Like father, like son, some people say. Joe Hill is Stephen King’s son and the apple didn’t fall far from the tree. As a matter of fact, this apple is sweeter if you like your books tinged with tales of horror and love. Joe Hill slips you quickly into his world like slipping a noose around your neck while you are eating a lollipop, then, before you know it, the rope is tight and your feet are off the floor.
Joe Hill doesn’t just do this with his new book NOS4A2, but all of his books, The Heart-Shaped Box, Horns, his novellas—Gunpowder and Thumbprints, do exactly the same thing. What is nice about them is, each book does it differently and Hill doesn’t waste a word. You might say, like one of the lead characters in NOS4A2, Charles Talent Manx, that Joe Hill has a talent for it himself.
When Charles Manx first appears, an old man who seems to be in a coma, one gets a taste of what evil is truly about in three pages. How does this happen? Well, Manx just opens his eyes and talks to his nurse, Ellen Thornton, and a few words are enough to spiral her to hell.
Charles Talent Manx drives a 1938 Rolls-Royce Wraith, with the license plate NOS4A2, right into and out of a place called Christmasland. Christmasland! Sounds like a place any child would want to go to have fun, but wait. Obviously, there’s more to it than that, of course, of course.
In this delicate tale of terror, there is a little girl named Victoria McQueen, a young princess of the fair sex who is capable of white magic. Why, she can ride her bicycle over an old wooden covered bridge, called the Shortaway, and come out miles away from where she started.
Stephen King, in his books, usually has that knack of taking sides, sheer evil against goodness with a fatal flaw, and one must pay attention or else things go wrong. Joe Hill has that same talent but is more succinct.
I love Stephen King’s books—one of my favorites by him is The Dark Tower, an eight book series of mystifying American magic with demons, wraiths and gun-slingers. It’s the modern Lord of the Rings but King does waste a word or two in the tale.
As a writer myself, I look for those places that could have been edited but Joe Hill has me mesmerized. The more I read, the more I like. Multi-talented, Joe Hill writes graphic novels too, an exceptional example is Locke and Key. But we’re getting off topic, leaving Christmasland before we’ve even arrived.
I did mention Victoria McQueen, didn’t I? She is the young girl who rides her bicycle over the old wooden bridge, the Shortaway, which takes her exactly where she wants to go. Whether it is good for her or not. Sometimes, when she stays too long in the places the bicycle takes her, her eye begins to pulse, like there’s pressure in her head that’s not good for her. Magic has it’s price.
Charles Talent Manx’s old Rolls-Royce Wraith takes him on roads no one else can find, which disappear him when he drives. He needs that car just like Victoria McQueen needs her bicycle and magic bridge.
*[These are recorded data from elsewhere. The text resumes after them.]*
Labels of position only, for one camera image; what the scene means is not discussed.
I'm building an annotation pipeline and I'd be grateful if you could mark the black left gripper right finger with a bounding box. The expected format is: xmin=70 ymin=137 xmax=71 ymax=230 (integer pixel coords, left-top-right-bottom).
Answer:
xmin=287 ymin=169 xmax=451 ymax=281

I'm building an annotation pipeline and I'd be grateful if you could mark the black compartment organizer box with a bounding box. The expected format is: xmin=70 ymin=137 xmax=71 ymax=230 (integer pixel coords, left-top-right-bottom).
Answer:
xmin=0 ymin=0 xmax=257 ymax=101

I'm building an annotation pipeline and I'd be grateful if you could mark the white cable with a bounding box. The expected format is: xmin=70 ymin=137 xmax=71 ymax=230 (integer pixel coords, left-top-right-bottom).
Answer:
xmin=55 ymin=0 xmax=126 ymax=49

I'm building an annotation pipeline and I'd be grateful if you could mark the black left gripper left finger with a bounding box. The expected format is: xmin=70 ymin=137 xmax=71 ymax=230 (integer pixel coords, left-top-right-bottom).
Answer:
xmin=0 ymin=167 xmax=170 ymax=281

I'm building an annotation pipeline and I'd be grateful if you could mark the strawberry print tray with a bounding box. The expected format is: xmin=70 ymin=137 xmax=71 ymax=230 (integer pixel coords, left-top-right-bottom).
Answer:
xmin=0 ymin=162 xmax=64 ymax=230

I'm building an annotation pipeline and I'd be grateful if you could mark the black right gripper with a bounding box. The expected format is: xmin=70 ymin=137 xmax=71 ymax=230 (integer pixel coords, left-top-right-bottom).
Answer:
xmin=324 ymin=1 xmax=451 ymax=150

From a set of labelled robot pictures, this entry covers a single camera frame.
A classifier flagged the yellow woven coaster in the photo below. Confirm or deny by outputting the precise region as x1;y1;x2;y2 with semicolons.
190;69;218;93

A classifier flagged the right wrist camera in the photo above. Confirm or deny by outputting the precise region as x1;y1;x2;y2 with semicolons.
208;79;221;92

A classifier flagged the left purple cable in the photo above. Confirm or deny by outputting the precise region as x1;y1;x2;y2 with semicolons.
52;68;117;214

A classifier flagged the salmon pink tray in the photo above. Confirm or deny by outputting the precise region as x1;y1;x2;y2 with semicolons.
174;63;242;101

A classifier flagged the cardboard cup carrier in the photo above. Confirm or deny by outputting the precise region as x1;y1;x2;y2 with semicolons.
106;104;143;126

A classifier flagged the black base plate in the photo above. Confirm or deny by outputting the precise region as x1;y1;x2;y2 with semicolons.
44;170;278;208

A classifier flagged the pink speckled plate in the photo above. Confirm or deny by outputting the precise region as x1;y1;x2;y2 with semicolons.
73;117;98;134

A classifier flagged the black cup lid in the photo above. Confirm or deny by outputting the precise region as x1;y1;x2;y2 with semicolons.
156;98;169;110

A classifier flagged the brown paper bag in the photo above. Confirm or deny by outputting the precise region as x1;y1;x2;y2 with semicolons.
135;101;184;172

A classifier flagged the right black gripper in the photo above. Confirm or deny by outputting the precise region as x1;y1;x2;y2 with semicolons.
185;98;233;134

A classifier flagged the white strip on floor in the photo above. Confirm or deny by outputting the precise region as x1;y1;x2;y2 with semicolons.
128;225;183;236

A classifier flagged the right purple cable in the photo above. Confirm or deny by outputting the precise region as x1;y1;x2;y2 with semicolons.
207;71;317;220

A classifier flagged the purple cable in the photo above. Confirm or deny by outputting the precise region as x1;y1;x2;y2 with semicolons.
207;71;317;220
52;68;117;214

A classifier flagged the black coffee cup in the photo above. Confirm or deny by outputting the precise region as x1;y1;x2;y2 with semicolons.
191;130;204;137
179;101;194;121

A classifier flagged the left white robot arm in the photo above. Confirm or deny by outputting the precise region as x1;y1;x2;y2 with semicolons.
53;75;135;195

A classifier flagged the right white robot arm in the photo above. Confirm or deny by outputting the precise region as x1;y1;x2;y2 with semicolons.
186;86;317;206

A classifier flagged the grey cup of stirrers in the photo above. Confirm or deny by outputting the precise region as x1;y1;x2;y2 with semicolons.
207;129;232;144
There are people in this world, a few special folks, who can go places no one else can go. They don’t need to buy a ticket but they still have to pay a price. Folks can get away with anything, anytime but there is always a price to pay. Like when Victoria McQueen, unwanted by her mother, definitely unwanted by her father, looks for trouble on the other side of the Shortaway bridge, she finds it.
Victoria rides right into Christmasland, a magic place run by Charles Manx. He likes to take little boys and girls there, and then, well, they never come back. Sometimes Charles hooks up with other characters with kinks in their thinks, such as Bing Partridge who put a nail gun to his dad’s temple and thought it was a joke. When he pulled the trigger his dad didn’t do much more thinking at all. Then Bing took his mother right out of her grief.
Bing was lonely, and he had dreams of Christmasland where a kindly old fellow drove a big old Rolls-Royce Wraith. After a hard day at the factory where he worked with solvents that weren’t too healthy if you were around them too long, the Wraith with the license plate NOS4A2 just pulled up in front of his house and Bing knew he was in heaven. But his goal was Christmasland and only Charlie Talent Manx could get him there.
There’s so much more but my job isn’t to spoil the ride for you. Once you get in the Rolls-Royce Wraith built in 1938, you’re in for the ride of your life. What’s left of your life, that is.
I’ve told you plenty but there are no spoilers here. I’m not saying whether Victoria McQueen gets to grow up and have a child of her own; a child that can do magic like hers. If she had a boyfriend, because she wouldn’t be the marrying kind, he’d be a Biker who knew his engines. Maybe she’d write children stories. But you’ll need a Search Engine to find out about that.
This is Joe Hill’s third novel and, like his father Stephen King, this might be The Stand for him. His first two novels were really, really good but this one will take you places you’ve never been before. Joe Hill doesn’t waste a word. NOS4A2! Get it, Read it. You’ll love it and you’ll curse me for taking you to Christmasland!